Monatsarchiv: Oktober 2007

Maul auf, SozialhacklerInnen

infoblog.jpgWer bis jetzt der Meinung ist, dass jeder Mensch hier sagen kann was mensch sich halt so denkt, der irrt. Die freie Meinung hört spätestens mit der Arbeit auf. Und auch wir, die gesellschaftskritischen, sozial engagierten ArbeiterInnen, sind davon betroffen.
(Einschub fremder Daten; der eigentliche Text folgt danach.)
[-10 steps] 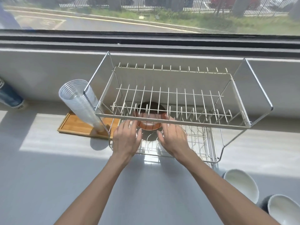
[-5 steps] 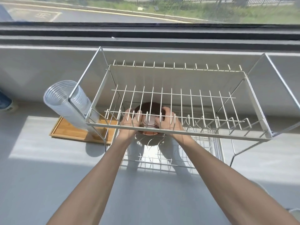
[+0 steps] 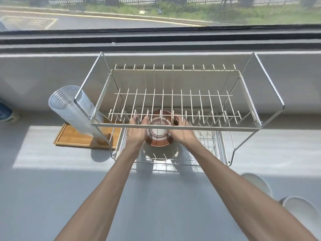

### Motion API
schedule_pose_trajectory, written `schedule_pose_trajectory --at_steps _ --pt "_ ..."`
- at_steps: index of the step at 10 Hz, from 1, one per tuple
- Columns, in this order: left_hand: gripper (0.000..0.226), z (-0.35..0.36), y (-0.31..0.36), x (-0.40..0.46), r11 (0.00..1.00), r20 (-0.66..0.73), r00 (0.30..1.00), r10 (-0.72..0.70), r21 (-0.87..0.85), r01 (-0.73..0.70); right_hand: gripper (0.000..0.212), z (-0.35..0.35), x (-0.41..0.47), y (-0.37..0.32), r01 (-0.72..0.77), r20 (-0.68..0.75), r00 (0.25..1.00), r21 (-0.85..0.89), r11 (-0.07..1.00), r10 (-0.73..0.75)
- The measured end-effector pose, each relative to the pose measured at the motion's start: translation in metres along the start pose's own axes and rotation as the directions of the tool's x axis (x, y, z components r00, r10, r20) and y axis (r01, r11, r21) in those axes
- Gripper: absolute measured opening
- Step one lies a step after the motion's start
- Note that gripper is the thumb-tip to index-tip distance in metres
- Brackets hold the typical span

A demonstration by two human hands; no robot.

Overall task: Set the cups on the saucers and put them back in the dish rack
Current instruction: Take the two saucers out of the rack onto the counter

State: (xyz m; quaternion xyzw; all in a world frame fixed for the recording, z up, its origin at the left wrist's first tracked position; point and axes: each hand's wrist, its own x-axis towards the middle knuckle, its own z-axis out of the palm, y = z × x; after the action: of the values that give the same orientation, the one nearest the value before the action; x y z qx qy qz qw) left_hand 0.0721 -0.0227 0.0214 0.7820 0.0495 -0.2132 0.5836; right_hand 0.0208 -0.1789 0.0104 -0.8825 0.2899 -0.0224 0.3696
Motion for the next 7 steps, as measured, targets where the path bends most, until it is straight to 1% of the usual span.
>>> schedule_pose_trajectory --at_steps 1,2,3,4,5,6,7 --pt "0.044 0.002 0.000 -0.023 1.000 -0.046 0.999 0.009 0.016 -0.008 0.037 -0.006 -0.027 0.004 -0.070 0.117 0.992 0.195 0.978 0.047" --pt "0.049 0.006 0.000 -0.053 0.999 -0.034 0.999 0.018 -0.039 -0.019 0.053 -0.017 -0.059 0.009 -0.112 0.119 0.989 0.200 0.973 0.090" --pt "0.054 0.008 -0.014 -0.080 0.995 0.001 0.999 0.049 -0.092 -0.049 0.062 -0.031 -0.089 0.017 -0.096 0.073 0.994 0.274 0.957 0.078" --pt "0.055 0.009 -0.031 -0.107 0.995 0.022 0.999 0.037 -0.099 -0.034 0.058 -0.039 -0.128 0.029 -0.092 0.044 0.996 0.312 0.945 0.083" --pt "0.054 0.011 -0.045 -0.134 0.995 0.064 0.997 0.046 -0.086 -0.040 0.059 -0.038 -0.162 0.047 -0.073 0.014 0.997 0.305 0.949 0.072" --pt "0.055 0.013 -0.061 -0.160 0.998 0.102 0.994 0.040 -0.062 -0.034 0.059 -0.035 -0.191 0.064 -0.102 -0.014 0.994 0.315 0.944 0.112" --pt "0.035 0.016 -0.077 -0.184 0.998 0.137 0.990 0.032 -0.058 -0.024 0.058 -0.032 -0.220 0.082 -0.135 -0.025 0.988 0.332 0.934 0.151"
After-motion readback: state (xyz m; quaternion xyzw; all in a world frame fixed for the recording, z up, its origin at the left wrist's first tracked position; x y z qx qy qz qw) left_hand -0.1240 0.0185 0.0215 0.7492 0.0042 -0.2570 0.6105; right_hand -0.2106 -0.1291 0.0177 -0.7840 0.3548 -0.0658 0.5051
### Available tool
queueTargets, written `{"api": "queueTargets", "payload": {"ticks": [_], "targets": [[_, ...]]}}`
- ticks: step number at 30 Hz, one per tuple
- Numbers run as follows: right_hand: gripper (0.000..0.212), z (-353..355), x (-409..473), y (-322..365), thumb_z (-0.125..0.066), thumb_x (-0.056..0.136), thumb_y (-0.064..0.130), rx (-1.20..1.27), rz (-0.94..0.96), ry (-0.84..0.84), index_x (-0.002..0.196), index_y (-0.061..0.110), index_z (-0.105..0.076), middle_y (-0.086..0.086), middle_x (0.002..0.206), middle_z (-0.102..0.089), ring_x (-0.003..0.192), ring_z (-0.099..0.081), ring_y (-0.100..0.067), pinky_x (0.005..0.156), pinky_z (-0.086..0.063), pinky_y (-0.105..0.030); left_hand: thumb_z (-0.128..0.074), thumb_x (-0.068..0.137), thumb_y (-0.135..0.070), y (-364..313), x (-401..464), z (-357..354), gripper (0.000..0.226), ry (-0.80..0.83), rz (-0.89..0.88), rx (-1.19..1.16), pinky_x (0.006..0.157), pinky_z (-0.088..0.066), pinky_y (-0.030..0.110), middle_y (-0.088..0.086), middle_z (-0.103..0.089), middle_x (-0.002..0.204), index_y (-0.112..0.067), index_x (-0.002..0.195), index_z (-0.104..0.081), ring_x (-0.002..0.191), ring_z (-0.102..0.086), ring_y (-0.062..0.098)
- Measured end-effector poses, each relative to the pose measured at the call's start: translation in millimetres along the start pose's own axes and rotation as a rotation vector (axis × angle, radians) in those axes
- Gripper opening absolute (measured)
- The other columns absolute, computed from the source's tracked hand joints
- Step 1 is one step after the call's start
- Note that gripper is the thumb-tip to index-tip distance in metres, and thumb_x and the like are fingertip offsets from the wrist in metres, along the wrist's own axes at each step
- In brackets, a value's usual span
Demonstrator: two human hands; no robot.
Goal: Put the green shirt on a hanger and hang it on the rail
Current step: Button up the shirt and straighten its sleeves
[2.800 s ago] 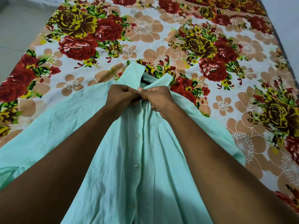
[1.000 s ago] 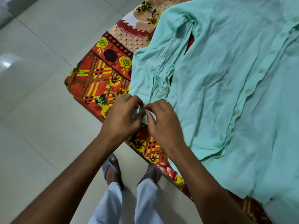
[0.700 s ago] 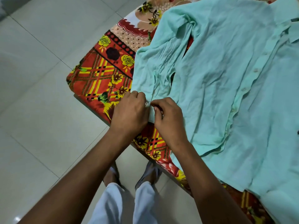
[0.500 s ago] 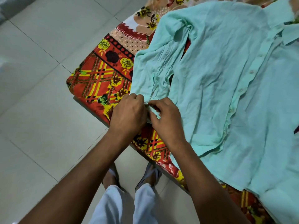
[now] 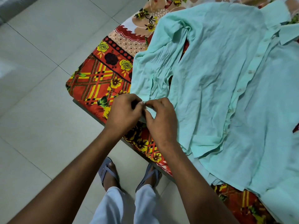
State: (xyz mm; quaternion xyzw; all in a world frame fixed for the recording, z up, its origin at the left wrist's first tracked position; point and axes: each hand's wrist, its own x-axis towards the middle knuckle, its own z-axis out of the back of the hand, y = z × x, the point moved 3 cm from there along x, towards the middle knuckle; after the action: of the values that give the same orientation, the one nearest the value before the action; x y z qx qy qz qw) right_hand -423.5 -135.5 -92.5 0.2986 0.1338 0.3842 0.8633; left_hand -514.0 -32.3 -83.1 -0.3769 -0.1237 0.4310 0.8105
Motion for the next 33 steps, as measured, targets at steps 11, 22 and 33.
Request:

Einen sozialen Betrieb und dessen Arbeit in der Öffentlichkeit zu präsentieren, das ist momentan Sache der Geschäftsführung oder von PressesprecherInnen, die eben von der Geschäftsführung eingesetzt wurden und deren Interessen vertreten. Den ArbeiterInnen an der Basis ist ein eigenständiges öffentliches Auftreten, im Bezug auf ihre Arbeit meist untersagt. Sehr oft ist das auch durch spezielle Passagen in der Betriebsvereinbarung und/oder im Arbeitsvertrag geregelt. Wenn nun jemand von der Basis dagegen verstößt würde das einen Kündigungsgrund ähnlich der Industriespionage bedeuten. Eine Beschwerde, auch eine öffentliche, über  miese Arbeitsbedingungen stellt jedoch keine Weitergabe von Betriebsgeheimnissen dar und ist entgegen landläufiger Meinungen legitim! Der Betriebsrat oder die Betriebsrätin kann sich, geschützt durch ihre/seine Unkündbarkeit, etwas weiter vorwagen. Ob sie das nun nutzen und falls ja, ob das dann im Sinne der ArbeiterInnen ist ist Glückssache. Der Maulkorb für die einzelnen und die Basis bleibt, so oder so.